First off Leon is huge. Even with light traffic it takes an hour to cross town in any direction.
Secondly, Leon is a retail purgatory for US-based businesses that have died in the North. On any given intersection you’ll find a Sears or Woolworths. If peckish, there will be a TGIF or Ruby Tuesday. I don’t know if Mexicans are too polite to tell the business they are already dead or if Leon is where a zombie store repents for past sins.
Being largely a factory town there isn’t much to draw tourists beyond those shopping for leather or shoes (spoiler alert – shoes don’t come in clown shoe sizes needed for many Northerners including me). A big exception are the catacombs under the main church.
Suddenly we on the bus are surrounded by amusement park rides on all sides of the road reminding me very much of Hershey Park. Unlike its park cousins, including Disney, with planning departments, Hershey had none so the park spreads hither and yon across downtown hopping over roads and chocolate factories. Why were we in Six Flags Over Leon?
Suddenly we exit the bus in front of a mammoth conference center and told to grab a partner and line up in twos like I’m back on some school field trip. School came to mind again upon seeing where we would perform looking much like my high school auditorium blown up as if it had it been on wicked good steroids.
Also, like my high school gym, the smell of pot was around every corner. Being an expo for elderly buyers stands featured everything for sale from hearing aids to foam pillows and a surprising amount of pot brownies and CBD incense.
We were to perform at 11:20 which I found odd. No one in Mexico is that precise with time. Normally you go on at 11 or 11:30 but like arranging to meet at 10:17, it simply isn’t done. And it wasn’t.
We got on the boards three hours later but I didn’t mind as the real show was backstage!
One group featured gals that had once been servers at the Last Supper pantomiming taking fruit off trees, placing it in their baskets to then toss the fruit into the crowd. Their teacher, a young man, worked them like dogs (well, not my dog) until they got on stage. He terrified me and my fellow dancers. We all agreed we were really glad he wasn’t our teacher.

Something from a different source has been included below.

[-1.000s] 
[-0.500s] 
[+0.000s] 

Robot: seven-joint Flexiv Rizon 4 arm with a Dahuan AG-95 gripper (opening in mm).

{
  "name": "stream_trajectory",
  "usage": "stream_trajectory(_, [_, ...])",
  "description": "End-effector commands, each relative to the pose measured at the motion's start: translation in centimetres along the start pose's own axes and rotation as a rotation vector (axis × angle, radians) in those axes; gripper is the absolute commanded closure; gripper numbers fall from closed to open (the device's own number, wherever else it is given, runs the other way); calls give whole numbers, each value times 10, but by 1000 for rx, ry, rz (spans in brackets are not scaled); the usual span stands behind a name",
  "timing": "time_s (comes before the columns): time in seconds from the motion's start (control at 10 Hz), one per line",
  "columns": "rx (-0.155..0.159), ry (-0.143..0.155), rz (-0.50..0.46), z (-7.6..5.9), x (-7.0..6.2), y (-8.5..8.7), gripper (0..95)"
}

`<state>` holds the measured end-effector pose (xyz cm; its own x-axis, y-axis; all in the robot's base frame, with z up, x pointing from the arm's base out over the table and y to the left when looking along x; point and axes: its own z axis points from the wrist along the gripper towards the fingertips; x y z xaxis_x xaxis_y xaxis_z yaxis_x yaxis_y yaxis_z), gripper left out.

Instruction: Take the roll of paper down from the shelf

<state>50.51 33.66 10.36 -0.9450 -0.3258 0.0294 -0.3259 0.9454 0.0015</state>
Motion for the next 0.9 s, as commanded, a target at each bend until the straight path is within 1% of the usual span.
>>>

Another group of gals that could easily recall their flapper youth featured a lit candle in their hair. Having seen all the Aqua Net they sprayed on opening an ozone hole over Leon as big as the city itself I was, once again, terrified. One rouge flicker and their hair would be aflame faster than the Triangle Shirtwaist Factory they once worked at.
I became enamored with a neon colored group that was both limber and talented. Each dancer wore fruit on their head for reasons that elude me but I convinced my group for the next show we wear fruit. Quickly I assigned pineapple, mango and such be sure to keep watermelon for myself.
Once on stage all went well as the crowd ‘ooohhh’d’ and ‘aaaahh’d’ frequently which is normal. What wasn’t normal was the senior volleyball going on beside the stage which prompted the noise. I became briefly baffled how they played by catching the ball and, if possible, tossing it back over the net.
It threw me off my game and for a split second I lost my count in the song which was hard to recover from. Well, a split second in real time but in on-a-stage time felt like minutes.
When we got back on the bus I convinced the bus monitor she’d prefer my rear seat among her pals and facing forward leaving me the co-pilot backwards facing seat in the front. This seat is commonly known as the witch’s seat for any of those, like me, that had to spend a semester studying a James Joyce Halloween classic.
In the short story the main character rides the train in a backwards position looking at what was just passed versus what is ahead. A subtle way to let her know she’s dead.
Given I felt perky the whole way back to San Miguel de Allende I’ll gladly be a dead witch. The only downfall I can see is giving my dog, Pepe, notice as his services are no longer needed. I now need to find myself a black cat familiar.